Task description:
What you return must match the listing below exactly, minus any pictures.

= = =

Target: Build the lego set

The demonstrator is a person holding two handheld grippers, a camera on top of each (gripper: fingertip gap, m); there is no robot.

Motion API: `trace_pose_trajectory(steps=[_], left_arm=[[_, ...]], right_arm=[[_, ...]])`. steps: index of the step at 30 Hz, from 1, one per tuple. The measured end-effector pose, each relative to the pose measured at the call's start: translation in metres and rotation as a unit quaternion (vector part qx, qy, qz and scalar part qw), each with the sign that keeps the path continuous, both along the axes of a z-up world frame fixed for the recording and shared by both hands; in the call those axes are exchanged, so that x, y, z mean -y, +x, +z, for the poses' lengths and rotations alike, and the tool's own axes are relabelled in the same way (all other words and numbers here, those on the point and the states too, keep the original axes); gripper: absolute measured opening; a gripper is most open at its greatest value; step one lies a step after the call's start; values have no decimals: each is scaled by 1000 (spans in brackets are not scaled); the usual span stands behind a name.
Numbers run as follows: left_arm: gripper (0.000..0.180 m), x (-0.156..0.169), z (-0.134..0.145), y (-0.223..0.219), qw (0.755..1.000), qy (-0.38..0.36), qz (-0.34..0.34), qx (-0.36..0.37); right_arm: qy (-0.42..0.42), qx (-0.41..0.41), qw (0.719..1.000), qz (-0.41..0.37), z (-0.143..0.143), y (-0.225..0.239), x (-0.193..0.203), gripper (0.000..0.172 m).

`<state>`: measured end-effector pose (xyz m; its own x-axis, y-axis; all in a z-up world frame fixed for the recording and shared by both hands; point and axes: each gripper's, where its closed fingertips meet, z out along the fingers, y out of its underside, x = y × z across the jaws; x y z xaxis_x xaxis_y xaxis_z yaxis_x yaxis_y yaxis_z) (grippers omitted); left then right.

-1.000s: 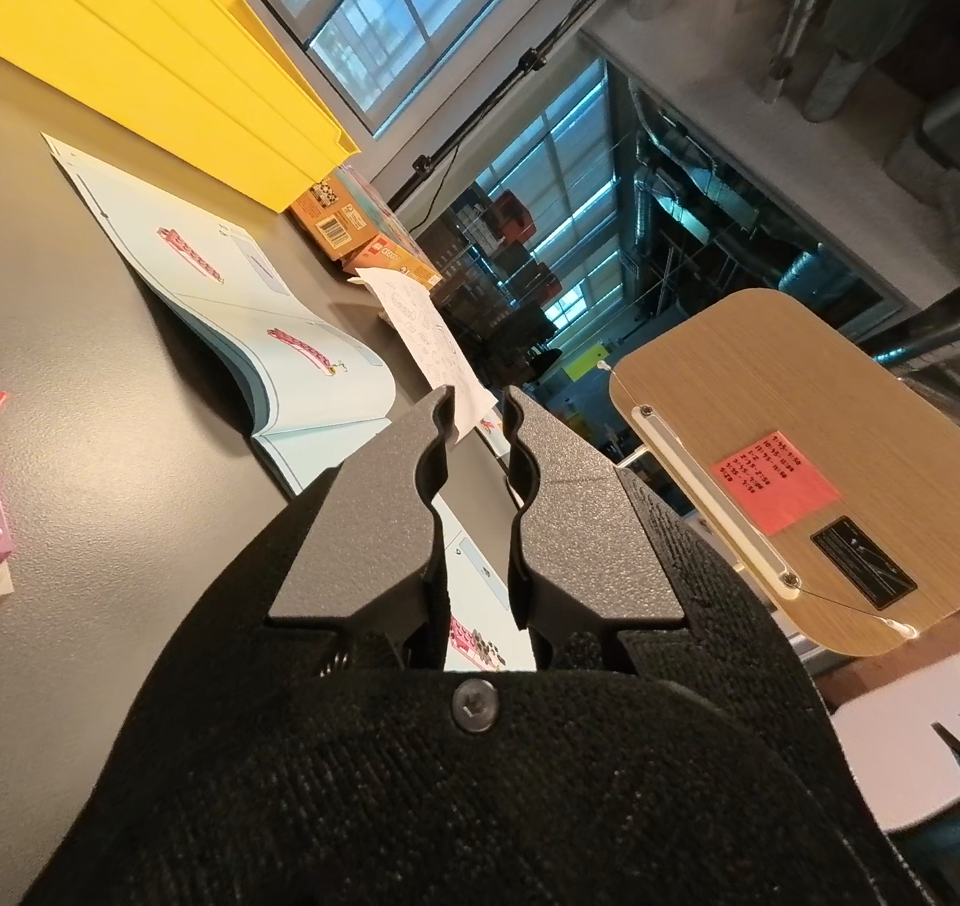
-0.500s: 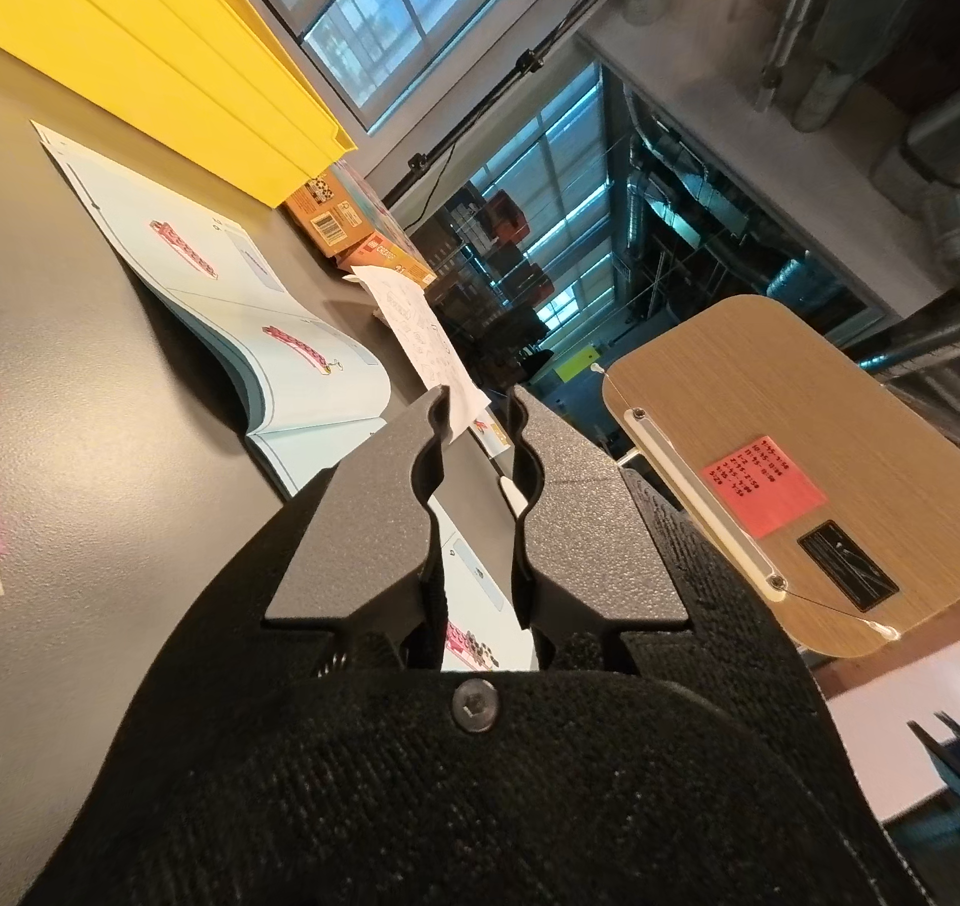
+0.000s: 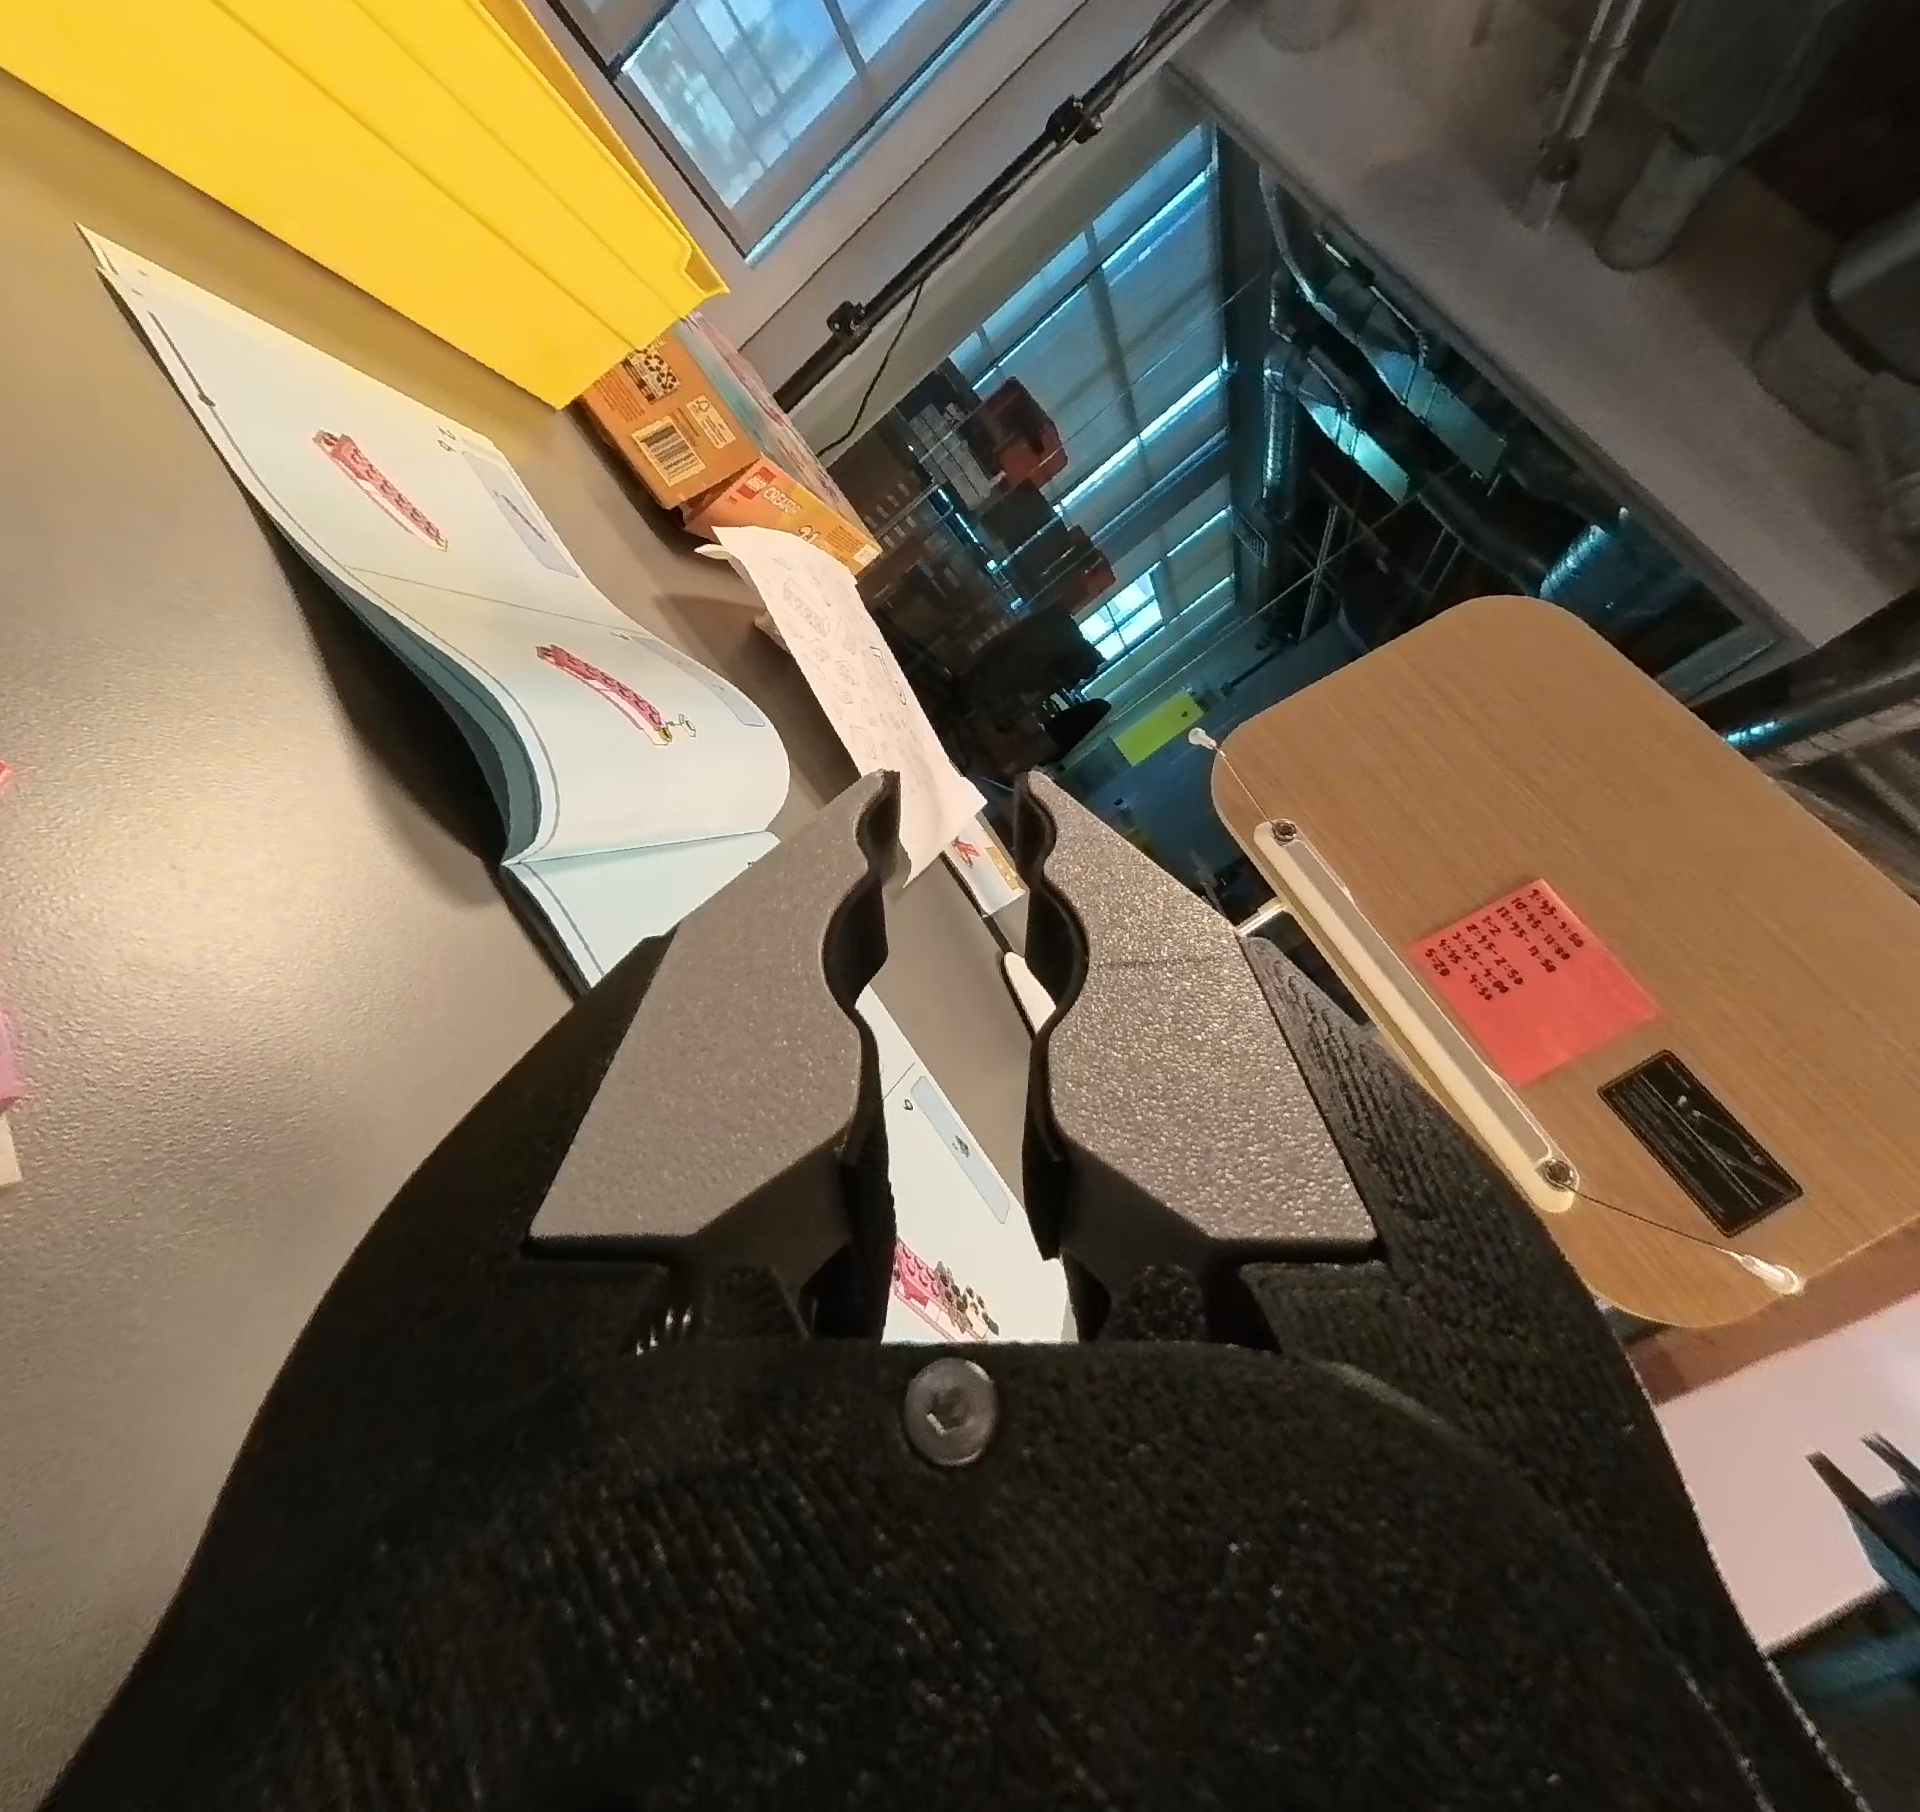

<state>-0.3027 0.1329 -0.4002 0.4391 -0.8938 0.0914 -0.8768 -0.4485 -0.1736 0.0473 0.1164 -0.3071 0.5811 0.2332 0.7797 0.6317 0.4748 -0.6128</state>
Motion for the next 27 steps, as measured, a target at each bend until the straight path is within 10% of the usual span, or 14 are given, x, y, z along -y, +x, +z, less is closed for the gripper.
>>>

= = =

Response:
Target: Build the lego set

The demonstrator is a person holding two handheld grippers, a camera on top of each (gripper: fingertip gap, m); there is no robot.

Motion API: `trace_pose_trajectory(steps=[_], left_arm=[[_, ...]], right_arm=[[_, ...]])`. steps: index of the step at 30 Hz, from 1, one per tuple. The measured end-effector pose, each relative to the pose measured at the call's start: translation in metres and rotation as a unit quaternion (vector part qx, qy, qz and scalar part qw), each with the sign that keeps the path continuous, both along the axes of a z-up world frame fixed for the recording and shared by both hands; in the call those axes are exchanged, so that x, y, z mean -y, +x, +z, for the poses' lengths and rotations alike, and the tool's own axes are relabelled in the same way (all other words and numbers here, those on the point and the states too, keep the original axes); gripper: absolute measured opening; a gripper is most open at its greatest value; step one lies a step after the call's start; values have no decimals: each is scaled by 1000 (spans in brackets are not scaled); the usual span stands behind a name.
Numbers run as follows: left_arm: gripper (0.000..0.180 m), x (-0.156..0.169), z (-0.134..0.145), y (-0.223..0.219), qw (0.755..1.000), qy (-0.38..0.36), qz (-0.34..0.34), qx (-0.36..0.37); right_arm: qy (-0.42..0.42), qx (-0.41..0.41), qw (0.719..1.000), qz (-0.41..0.37), z (-0.143..0.143), y (-0.225..0.239), x (-0.193..0.203), gripper (0.000..0.172 m).

`<state>`: measured end-effector pose (xyz m; its own x-axis, y-axis; all in a z-up world frame fixed for the recording and shared by both hands; point and axes: each gripper's, where its closed fingertips meet, z out along the fingers, y out of its underside, x = y × z across the jaws; x y z xaxis_x xaxis_y xaxis_z yaxis_x yaxis_y yaxis_z) (grippers omitted); left then right.

-1.000s: 
-0.500s: 
+0.000s: 

<state>-0.3027 0.1329 -0.4002 0.4391 -0.8938 0.0914 -0.8768 -0.4485 -0.1736 0.0473 0.1164 -0.3071 0.5811 0.2332 0.7797 0.6317 0.4748 -0.6128</state>
Motion for the next 27 steps, as measured, a target at each bend until the straight path is within 10% of the usual span, or 14 are given, x, y, z along -y, +x, +z, less is closed for the gripper.
>>>

Work on this exercise has been completed.